А по их лицам с мокрых волос катится вода.
Вечером мы все вместе, вся наша коммунальная квартира, собираемся на кухне. Нет только Мишки. Он еще днем ушел с девчонками.
Мы накрываем общий стол и садимся по своим привычным местам. Глафира — с торца, я — рядом с мамой, напротив тети Али.
— Давайте-ка сменим лампочку, — предлагает Глафира. — У меня там есть стосвечовка. Вкрути-ка, Вася.
— Куда же такую, лимит выйдет, обрежут свет.
— Не обрежут! Ни фига не случится. Пусть по-настоящему будет светло!
Я заменяю тусклую сорокасвечовку. И на кухне вдруг разом делается просторнее, радостней, праздничнее.
— Ну вот, другое дело, — говорит Глафира.
Достает бутылку и, шлепком по донышку выбив пробку, разливает водку. Все смотрят, как она льет, ждут.
— Ну… — оглядев всех, встает Глафира. — С Победой!
Она поднимает рюмку, и мы все встаем.
— С Победой, дорогие товарищи!
— С Победой, Дуська, Вася! — говорит тетя Аля.
— И вас с Победой!
Мы чокаемся. Расплескивая водку, обнимаемся, сгрудившись над столом, целуемся.
— С Победой! Ура! Ура! Ура!
Кричим громко и долго. И снова обнимаемся.
— С Победой!
— Вот так теперь и будем все вместе собираться, — говорит тетя Аля. — За одним столом. Самое большое счастье, когда люди вместе. Ни барахло, ни деньги не нужны, а вот чтоб люди были.
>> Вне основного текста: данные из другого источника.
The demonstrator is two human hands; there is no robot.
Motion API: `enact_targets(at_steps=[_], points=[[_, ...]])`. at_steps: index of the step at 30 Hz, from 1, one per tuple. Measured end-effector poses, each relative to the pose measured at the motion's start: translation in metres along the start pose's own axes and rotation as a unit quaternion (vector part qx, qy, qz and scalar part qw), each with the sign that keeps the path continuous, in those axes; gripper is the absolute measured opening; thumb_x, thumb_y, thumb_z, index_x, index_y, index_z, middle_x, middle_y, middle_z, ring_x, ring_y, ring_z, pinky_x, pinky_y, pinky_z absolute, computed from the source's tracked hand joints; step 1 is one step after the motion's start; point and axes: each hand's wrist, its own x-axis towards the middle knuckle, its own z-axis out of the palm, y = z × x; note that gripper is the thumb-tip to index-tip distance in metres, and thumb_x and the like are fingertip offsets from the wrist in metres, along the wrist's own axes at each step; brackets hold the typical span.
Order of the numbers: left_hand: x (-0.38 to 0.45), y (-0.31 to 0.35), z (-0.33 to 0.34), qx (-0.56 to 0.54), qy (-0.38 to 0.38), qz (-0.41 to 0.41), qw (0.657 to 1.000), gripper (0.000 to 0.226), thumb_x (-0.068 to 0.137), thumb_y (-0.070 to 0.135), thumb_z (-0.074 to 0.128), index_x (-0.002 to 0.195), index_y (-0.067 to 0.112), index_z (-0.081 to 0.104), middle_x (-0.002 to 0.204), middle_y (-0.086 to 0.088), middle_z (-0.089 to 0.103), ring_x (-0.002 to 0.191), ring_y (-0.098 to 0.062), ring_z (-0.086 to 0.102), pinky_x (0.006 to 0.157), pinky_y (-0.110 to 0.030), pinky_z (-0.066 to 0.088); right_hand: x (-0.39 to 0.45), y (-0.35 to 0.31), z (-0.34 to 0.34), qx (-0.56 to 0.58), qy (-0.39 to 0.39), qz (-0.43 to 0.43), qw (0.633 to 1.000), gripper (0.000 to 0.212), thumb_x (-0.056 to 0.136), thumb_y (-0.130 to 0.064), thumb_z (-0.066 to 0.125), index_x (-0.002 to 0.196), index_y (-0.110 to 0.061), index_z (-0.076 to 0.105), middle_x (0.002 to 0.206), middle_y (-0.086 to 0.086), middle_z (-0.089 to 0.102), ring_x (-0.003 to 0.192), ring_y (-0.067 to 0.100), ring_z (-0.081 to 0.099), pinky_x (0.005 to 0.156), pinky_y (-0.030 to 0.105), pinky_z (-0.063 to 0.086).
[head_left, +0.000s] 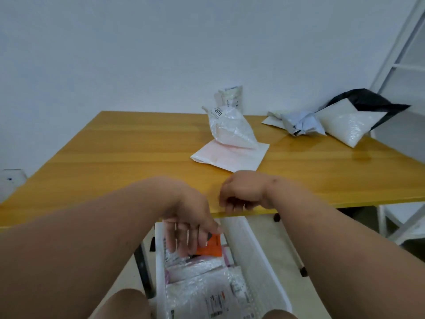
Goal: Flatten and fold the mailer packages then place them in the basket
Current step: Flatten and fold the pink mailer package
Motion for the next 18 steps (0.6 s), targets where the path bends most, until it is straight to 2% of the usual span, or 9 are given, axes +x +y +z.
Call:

— Давайте еще сразу по одной, — предлагает Глафира и тянется за бутылкой.
— Куда торопиться, Глашенька.
Но Глафира не слушает, льет.
— За тех, кто делал Победу. За всех павших! — глухим, сдерживаемым голосом говорит Глафира. — За всех!
— За них! — повторяет торопливо тетя Аля, а слезы катятся у нее по щекам. — За Толечку моего, за Муську, за всех!.. Ах, Муська, как же ты не уберегла себя! Как бы ты сегодня была нужна нам!
— И за моего любимого Митю, — вдруг добавляет Глафира.
— Как? — Все удивленно поворачиваются к ней. — Да что ты, Глаша?
— Нет его, все! — Она сидит, покачивая головой, тяжеленной, кудлатой. Кулаки застыли перед ней.
— Да с чего ты взяла-то? — робко, не соглашаясь с услышанным, не веря, спрашивает тетя Аля.
— Черная бумага лежит. Еще с сорок первого года.
— И с той поры ты все молчала?.. Молчала?..
А мне припомнилось, как в день моего возвращения в Ленинград она стояла в углу в коридоре, обхватив Митины удочки. И как потом часто закрывалась у себя в комнате, пила водку. Глушила горе. Не искала сочувствия. Ни с кем не хотела своей скорбью делиться Глафира.
— Господи, сколько потеряно!
— За всех!
За столом становится тихо. Все поникли, призадумались.